TASK STATEMENT:
A faithful retyping of every entry below is wanted, with images left out.

MATERIAL FOR THIS TASK:
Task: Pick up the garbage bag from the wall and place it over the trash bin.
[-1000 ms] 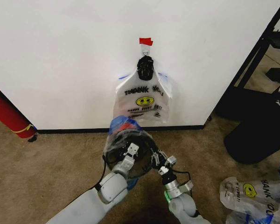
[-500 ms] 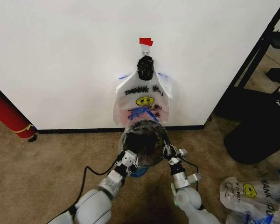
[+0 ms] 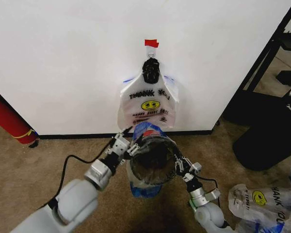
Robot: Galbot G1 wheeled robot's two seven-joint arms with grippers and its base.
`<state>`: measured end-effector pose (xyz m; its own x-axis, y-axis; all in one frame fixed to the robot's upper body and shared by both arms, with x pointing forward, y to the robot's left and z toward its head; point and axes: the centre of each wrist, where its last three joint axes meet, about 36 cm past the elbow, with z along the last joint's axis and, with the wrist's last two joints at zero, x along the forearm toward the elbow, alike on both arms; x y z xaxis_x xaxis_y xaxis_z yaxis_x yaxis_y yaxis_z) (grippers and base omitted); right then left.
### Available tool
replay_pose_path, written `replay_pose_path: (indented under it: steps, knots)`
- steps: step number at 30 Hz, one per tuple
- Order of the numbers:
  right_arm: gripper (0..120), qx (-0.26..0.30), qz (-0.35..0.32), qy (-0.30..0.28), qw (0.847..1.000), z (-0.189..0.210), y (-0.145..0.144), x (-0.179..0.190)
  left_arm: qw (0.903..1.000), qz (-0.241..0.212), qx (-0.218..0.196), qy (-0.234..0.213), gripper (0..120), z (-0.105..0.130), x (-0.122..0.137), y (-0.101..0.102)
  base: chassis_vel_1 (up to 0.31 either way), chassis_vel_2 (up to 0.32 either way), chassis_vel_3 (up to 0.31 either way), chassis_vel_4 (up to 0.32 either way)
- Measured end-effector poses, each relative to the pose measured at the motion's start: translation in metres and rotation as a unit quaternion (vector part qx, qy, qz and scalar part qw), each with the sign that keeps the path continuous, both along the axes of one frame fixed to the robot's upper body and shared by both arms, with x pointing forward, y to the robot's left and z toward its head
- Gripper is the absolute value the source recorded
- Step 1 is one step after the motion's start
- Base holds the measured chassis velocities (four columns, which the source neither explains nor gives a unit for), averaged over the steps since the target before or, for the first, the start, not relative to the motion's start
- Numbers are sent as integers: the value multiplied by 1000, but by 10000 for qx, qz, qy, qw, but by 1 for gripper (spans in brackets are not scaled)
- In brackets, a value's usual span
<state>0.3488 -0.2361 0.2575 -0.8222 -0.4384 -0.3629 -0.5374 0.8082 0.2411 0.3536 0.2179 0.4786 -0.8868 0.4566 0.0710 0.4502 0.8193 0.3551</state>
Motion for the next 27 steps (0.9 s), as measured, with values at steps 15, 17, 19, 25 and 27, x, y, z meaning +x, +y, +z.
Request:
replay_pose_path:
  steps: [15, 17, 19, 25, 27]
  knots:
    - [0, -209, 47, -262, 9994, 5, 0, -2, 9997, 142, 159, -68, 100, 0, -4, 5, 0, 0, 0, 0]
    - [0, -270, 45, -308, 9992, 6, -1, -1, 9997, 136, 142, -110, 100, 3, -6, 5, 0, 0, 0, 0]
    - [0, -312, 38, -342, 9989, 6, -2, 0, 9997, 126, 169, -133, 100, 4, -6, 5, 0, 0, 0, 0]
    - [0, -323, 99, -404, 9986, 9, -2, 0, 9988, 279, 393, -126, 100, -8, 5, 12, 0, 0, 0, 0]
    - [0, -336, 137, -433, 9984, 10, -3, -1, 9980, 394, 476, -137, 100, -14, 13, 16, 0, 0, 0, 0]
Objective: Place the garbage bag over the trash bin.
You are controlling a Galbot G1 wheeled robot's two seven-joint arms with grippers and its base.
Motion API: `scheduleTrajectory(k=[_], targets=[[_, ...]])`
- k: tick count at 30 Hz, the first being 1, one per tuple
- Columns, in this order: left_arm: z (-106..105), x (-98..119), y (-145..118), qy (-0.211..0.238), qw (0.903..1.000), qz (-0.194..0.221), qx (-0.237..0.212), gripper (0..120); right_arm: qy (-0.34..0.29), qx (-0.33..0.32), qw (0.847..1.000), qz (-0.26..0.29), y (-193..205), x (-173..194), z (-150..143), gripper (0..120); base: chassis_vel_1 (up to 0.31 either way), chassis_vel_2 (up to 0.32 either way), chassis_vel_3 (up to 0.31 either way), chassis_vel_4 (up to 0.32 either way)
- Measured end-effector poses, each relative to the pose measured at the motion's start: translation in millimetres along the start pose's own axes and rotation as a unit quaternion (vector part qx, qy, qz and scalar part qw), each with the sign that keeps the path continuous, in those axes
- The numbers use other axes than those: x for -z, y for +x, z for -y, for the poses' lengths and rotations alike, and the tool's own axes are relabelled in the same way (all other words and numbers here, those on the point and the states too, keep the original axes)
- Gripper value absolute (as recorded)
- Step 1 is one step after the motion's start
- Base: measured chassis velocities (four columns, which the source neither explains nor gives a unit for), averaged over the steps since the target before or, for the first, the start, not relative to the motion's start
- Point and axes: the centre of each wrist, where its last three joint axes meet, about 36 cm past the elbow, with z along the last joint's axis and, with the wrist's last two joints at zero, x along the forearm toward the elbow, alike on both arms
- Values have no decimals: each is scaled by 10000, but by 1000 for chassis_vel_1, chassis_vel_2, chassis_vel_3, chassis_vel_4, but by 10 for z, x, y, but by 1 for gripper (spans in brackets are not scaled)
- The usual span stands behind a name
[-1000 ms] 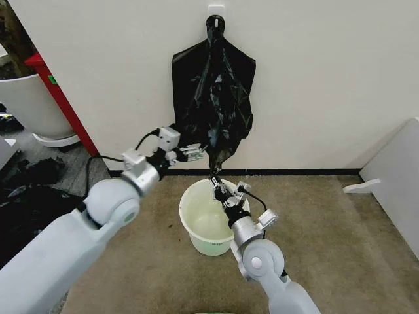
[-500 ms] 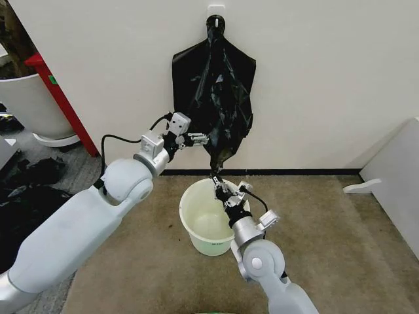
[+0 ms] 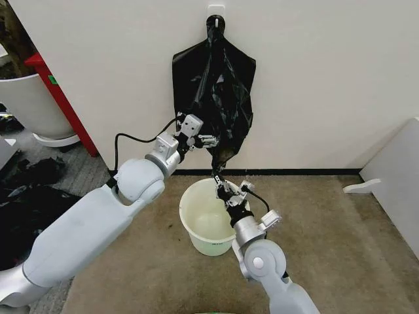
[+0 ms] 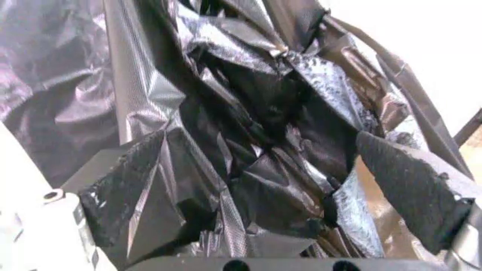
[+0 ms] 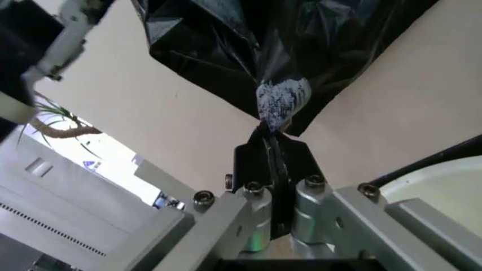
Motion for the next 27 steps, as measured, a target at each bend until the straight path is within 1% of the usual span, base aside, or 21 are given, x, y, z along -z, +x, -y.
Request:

RESPONSE AREA:
Task: Pick up the garbage bag from the wall and place it over the trash bin.
[-1000 ms] 
[-500 ms] 
[+0 ms] 
Robot: Galbot G1 wheeled robot's two seven-joint arms with grippers and its base.
`<state>`: measured end-effector pose (xyz m; its own x-axis, y-axis; all in one frame fixed to the robot's upper body and shared by both arms, with x pointing forward, y to the robot's left and z toward its head; point and axes: the centre of each wrist, where its last three joint axes meet, about 36 cm past the elbow, with z along the last joint's axis and, with the wrist's last two joints at zero, x along the forearm toward the elbow, alike on both arms; x y z xaxis_x xaxis_y xaxis_z yaxis_x yaxis_y yaxis_z) (grippers and base omitted); right then left.
### Available tool
replay_pose_path, written `replay_pose_path: (indented under it: steps, knots)`
- steps: step number at 30 Hz, one per tuple
- Order of the numbers:
  right_arm: gripper (0..120), qx (-0.26..0.30), qz (-0.35..0.32), qy (-0.30..0.28), qw (0.847..1.000), z (-0.189..0.210), y (-0.145..0.144), x (-0.179..0.190)
  left_arm: qw (0.903..1.000), qz (-0.241..0.212), qx (-0.218..0.196), qy (-0.234..0.213), gripper (0..120), z (-0.105..0.130), x (-0.122..0.137), y (-0.101..0.102)
  base: chassis_vel_1 (up to 0.31 either way), chassis_vel_2 (up to 0.32 either way), chassis_vel_3 (up to 0.31 either way), chassis_vel_4 (up to 0.32 either way)
- Measured end-effector poses, each relative to the pose measured at the motion's start: translation in metres and rotation as a unit quaternion (vector part qx, qy, qz and scalar part qw), each with the sign that keeps the path continuous, both along the axes of one frame fixed to the robot's upper body and shared by both arms, with x pointing forward, y to the robot's left and z toward its head
- Gripper is the absolute value the source recorded
- Step 1 is one step after the motion's start
- Base holds the measured chassis velocities (four columns, which the source neither explains nor gives a unit for), averaged over the steps since the target before or, for the first, the start, not relative to the motion's start
- Numbers are sent as integers: the value multiplied by 1000, but by 10000 for qx, qz, qy, qw, but by 1 for gripper (spans in brackets are not scaled)
- In brackets, a value's usual span
<state>0.3488 -0.2361 0.2575 -0.8222 -0.4384 -0.3629 -0.5374 0.8082 0.2411 0.3536 0.2179 0.4786 -0.8868 0.4566 0.0710 0.4502 0.8193 0.3551</state>
Motion for the next 27 steps (0.9 s), as measured, with values at steps 15, 17, 19, 25 and 27, x, y, z meaning +x, +y, +z.
Request:
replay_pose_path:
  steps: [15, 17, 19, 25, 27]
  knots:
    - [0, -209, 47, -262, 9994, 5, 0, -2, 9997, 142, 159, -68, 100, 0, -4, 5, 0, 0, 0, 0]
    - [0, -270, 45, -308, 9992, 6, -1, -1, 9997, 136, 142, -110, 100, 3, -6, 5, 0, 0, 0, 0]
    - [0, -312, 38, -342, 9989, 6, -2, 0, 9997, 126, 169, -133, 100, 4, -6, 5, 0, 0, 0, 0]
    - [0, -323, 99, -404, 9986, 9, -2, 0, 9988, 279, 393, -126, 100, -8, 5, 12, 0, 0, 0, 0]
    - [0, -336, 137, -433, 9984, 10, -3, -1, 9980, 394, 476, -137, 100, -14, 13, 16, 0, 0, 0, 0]
Objective: Place the garbage bag over the trash bin.
You are controlling a Galbot G1 wheeled robot's two seven-joint arms with grippers and its base.
Motion API: `scheduleTrajectory(k=[_], targets=[[_, ...]])`
- k: tick count at 30 Hz, the first being 1, one per tuple
- Columns, in this order: left_arm: z (-106..105), x (-98..119), y (-145..118), qy (-0.211..0.238), qw (0.903..1.000), qz (-0.194..0.221), qx (-0.237..0.212), gripper (0..120); right_arm: qy (-0.34..0.29), qx (-0.33..0.32), qw (0.847..1.000), qz (-0.26..0.29), y (-193..205), x (-173..194), z (-150..143), gripper (0..120); base: chassis_vel_1 (up to 0.31 either way), chassis_vel_2 (up to 0.32 either way), chassis_vel_3 (up to 0.31 either way), chassis_vel_4 (up to 0.32 either way)
- Measured end-effector poses, each relative to the pose measured at the motion's start: translation in millimetres along the start pose's own axes and rotation as a unit quaternion (vector part qx, qy, qz and scalar part qw), each with the sign that keeps the path continuous, in those axes
- The numbers use other axes than those: x for -z, y for +x, z for -y, for the poses' lengths and rotations alike, and the tool's own axes are relabelled in the same way (all other words and numbers here, those on the point and the states too, keep the original axes)
- Gripper value absolute (as recorded)
- Step 1 is one step after the motion's start
- Base: measured chassis velocities (four columns, which the source neither explains nor gives a unit for), averaged over the steps since the target before or, for the first, the start, not relative to the motion's start
- Point and axes: the centre of each wrist, where its last three joint axes meet, about 36 cm past the elbow, with z along the last joint's axis and, with the wrist's last two joints at zero, x along the forearm toward the elbow, alike on both arms
- Values have no decimals: each is scaled by 10000, but by 1000 for chassis_vel_1, chassis_vel_2, chassis_vel_3, chassis_vel_4, but by 10 for z, x, y, but by 1 for gripper (spans in brackets are not scaled)
- The usual span stands behind a name
[-1000 ms] 
[-500 ms] 
[+0 ms] 
[+0 ms] 
[+0 ms] 
Motion for the next 27 steps, as measured, a target at each bend until the straight path is within 1% of the usual span, base aside, or 21 are given, x, y, z along -z, +x, -y.
Request:

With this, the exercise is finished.